Applying the Evidence

The US Experience

A recent pilot study by the US Department of Defence suggests that ‘taking the BreathScan tube’ has led to verifiable changes in its workforce’s attitudes toward alcohol. Over five years it has significantly reduced the number of alcohol-related incidents in the armed forces.

The military establishment isn’t the obvious candidate to lead a workplace revolution. But as a global organisation with a workforce running into millions, they, like businesses, have increasingly struggled with alcohol-related issues.

In 2005, American Journal of Medicine research found that excessive alcohol use was common among military personnel and that this had direct, significant health and social consequences. This prompted the US secretary of State for the Navy to set up a five-year pilot programme to establish whether using disposable breath analysers could measurably change behaviour, reducing alcohol consumption and alcohol-related incidents.

 

During the study, military personnel in over 50 locations around the world used over 400,000 FDA-cleared BreathScan® tube Breath Alcohol Indicators and took part in specific protocol and awareness programmes.

The programme was successful. Findings released in 2009 showed a significant reduction in alcohol-related incidents from Command down to Unit level. The final report concluded that the device was effective when used together with well-defined campaigns, alcohol education and policies on responsible alcohol use.

Some may argue that the programme was successful because it took place in a disciplined environment like the military. But the pilot was designed to encourage and educate, not to catch and punish. Service families and civilian contractors alike took part.
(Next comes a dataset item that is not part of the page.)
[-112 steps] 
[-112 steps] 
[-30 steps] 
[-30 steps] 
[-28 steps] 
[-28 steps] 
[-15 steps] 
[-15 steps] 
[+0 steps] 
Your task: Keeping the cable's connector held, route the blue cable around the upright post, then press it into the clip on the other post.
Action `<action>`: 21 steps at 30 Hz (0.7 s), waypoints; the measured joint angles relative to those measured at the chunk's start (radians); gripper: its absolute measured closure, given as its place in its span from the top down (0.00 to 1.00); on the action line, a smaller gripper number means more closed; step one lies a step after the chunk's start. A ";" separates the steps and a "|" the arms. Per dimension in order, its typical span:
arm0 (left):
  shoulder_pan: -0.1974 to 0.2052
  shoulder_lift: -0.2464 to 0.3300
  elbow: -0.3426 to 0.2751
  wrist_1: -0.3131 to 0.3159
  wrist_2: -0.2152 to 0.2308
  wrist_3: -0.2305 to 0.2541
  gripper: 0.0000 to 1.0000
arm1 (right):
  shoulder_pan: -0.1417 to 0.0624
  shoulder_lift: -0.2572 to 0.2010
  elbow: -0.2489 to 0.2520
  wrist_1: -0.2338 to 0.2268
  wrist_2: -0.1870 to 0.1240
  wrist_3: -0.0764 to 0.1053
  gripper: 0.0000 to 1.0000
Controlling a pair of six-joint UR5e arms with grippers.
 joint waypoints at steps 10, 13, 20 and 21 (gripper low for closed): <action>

Analysis of the reasons for the programme achieving such success suggests that a precise and powerful confluence of major psychological theories underpinned the behaviour change. It is the specific combination of these factors which may well hold the key to changing attitudes and behaviour toward alcohol consumption.

A review of the US programme by Dr Robert Owen, an expert in Group Psychology at Brunel University, sheds more light on the psychological explanation. He suggests that ‘group cohesion’ is important to members of all groups, particularly work and social groups. This is particularly true when team effort is vital and when faced with potentially dangerous situations. This becomes even more important when individuals are aware that their job, their safety or those around them are on the line or if they feel their life or something of value could be withdrawn.

The role of the breathalyser assists their positive feelings like a talisman, or a prompt for good. Of course, this is best used within a supportive programme. By repeating the process both in a work and social environment, it progressively reinforces psychological change, changing individual behaviour.

The approach could work for organisations and businesses facing similar challenges well beyond the disciplined constraints of the military.

For one employer, improve operating equipment safety may be the main reason for using the programme. Another may use it to reduce absences. The programme lends itself readily to refinements. For example, including incentive and reward programmes in the protocol could encourage increased take up among different target audiences.

The BreathScan programme offers employers a versatile, cost effective tool which will encourage and effect positive changes in their employee’s attitudes to alcohol. Using the programme will improve efficiency and reduce costs. Businesses in the UK are suffering the very real negative consequences of society’s attitudes to alcohol. Governing boards are increasingly being encouraged to meet the spirit as well as the letter of the corporate governance code. BreathScan can empower organisations to make a verifiable and practical difference.